◆ PROBLEM ◆
Verbatim, and with nothing else, reproduce the data below from its first line through the line containing "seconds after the".

◇ ◇ ◇

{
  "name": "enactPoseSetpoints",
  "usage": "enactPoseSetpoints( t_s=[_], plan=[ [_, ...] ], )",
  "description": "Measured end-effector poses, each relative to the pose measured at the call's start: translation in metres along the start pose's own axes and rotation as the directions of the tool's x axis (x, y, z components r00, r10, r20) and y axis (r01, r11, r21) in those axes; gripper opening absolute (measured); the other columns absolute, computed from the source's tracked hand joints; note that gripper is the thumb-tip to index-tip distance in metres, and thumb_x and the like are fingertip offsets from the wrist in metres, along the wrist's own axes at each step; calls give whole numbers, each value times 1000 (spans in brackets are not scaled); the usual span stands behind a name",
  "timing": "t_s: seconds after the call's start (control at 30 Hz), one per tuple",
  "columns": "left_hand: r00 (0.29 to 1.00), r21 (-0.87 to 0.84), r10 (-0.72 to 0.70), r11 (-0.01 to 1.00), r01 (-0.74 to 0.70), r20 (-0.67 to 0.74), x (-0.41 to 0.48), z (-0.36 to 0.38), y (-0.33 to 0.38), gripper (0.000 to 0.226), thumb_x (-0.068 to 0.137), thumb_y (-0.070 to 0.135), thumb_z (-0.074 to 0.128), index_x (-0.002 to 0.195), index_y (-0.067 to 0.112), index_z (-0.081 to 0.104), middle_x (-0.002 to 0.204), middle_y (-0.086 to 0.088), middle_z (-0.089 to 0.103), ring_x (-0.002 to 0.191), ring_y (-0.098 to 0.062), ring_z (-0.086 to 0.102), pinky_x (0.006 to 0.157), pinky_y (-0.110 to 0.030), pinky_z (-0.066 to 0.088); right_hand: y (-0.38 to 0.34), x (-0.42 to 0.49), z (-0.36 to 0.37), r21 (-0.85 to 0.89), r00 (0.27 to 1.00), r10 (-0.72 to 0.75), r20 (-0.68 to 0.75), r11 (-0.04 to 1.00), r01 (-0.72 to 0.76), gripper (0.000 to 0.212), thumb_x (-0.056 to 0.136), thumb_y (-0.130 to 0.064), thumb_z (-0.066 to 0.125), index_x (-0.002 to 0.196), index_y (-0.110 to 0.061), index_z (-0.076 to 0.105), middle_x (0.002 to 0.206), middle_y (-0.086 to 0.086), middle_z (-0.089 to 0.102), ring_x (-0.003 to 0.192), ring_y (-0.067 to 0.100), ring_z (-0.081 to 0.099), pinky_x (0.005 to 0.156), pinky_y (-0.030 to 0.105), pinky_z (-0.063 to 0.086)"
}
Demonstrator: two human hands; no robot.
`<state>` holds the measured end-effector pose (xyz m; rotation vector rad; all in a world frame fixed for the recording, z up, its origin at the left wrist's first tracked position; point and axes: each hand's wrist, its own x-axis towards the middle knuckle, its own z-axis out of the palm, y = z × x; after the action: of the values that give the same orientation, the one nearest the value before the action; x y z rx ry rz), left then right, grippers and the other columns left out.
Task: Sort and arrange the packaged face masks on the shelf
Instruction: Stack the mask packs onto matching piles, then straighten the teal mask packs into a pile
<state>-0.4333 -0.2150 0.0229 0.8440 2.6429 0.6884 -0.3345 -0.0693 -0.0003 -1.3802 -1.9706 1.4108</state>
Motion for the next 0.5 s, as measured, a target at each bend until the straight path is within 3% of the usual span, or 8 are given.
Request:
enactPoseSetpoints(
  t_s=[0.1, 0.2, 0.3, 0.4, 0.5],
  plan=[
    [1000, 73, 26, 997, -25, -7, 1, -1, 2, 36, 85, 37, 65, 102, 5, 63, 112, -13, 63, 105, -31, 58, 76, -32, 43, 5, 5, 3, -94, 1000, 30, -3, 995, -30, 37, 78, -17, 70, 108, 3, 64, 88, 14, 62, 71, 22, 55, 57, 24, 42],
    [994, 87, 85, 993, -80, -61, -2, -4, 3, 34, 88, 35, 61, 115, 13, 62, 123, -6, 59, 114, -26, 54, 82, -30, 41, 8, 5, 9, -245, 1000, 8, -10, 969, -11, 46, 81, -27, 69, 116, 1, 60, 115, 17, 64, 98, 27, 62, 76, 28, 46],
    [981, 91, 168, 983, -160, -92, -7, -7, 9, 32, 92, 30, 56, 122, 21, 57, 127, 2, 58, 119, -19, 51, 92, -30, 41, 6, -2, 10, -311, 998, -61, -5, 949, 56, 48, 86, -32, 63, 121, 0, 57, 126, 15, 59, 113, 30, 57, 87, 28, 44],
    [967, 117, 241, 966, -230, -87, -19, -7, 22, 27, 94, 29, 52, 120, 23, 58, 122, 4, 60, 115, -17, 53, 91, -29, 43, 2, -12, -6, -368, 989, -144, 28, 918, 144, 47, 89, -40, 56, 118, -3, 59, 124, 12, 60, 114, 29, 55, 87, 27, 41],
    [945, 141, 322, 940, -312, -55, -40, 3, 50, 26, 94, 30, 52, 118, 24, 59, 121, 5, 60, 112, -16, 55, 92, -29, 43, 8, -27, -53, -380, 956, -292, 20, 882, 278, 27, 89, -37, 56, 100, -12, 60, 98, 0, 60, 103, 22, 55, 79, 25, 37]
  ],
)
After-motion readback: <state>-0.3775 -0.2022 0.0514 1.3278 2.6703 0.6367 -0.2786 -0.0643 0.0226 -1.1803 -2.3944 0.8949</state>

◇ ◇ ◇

◆ SOLUTION TO THE PROBLEM ◆
{
  "name": "enactPoseSetpoints",
  "usage": "enactPoseSetpoints( t_s=[_], plan=[ [_, ...] ], )",
  "description": "Measured end-effector poses, each relative to the pose measured at the call's start: translation in metres along the start pose's own axes and rotation as the directions of the tool's x axis (x, y, z components r00, r10, r20) and y axis (r01, r11, r21) in those axes; gripper opening absolute (measured); the other columns absolute, computed from the source's tracked hand joints; note that gripper is the thumb-tip to index-tip distance in metres, and thumb_x and the like are fingertip offsets from the wrist in metres, along the wrist's own axes at each step; calls give whole numbers, each value times 1000 (spans in brackets are not scaled); the usual span stands behind a name",
  "timing": "t_s: seconds after the call's start (control at 30 Hz), one per tuple",

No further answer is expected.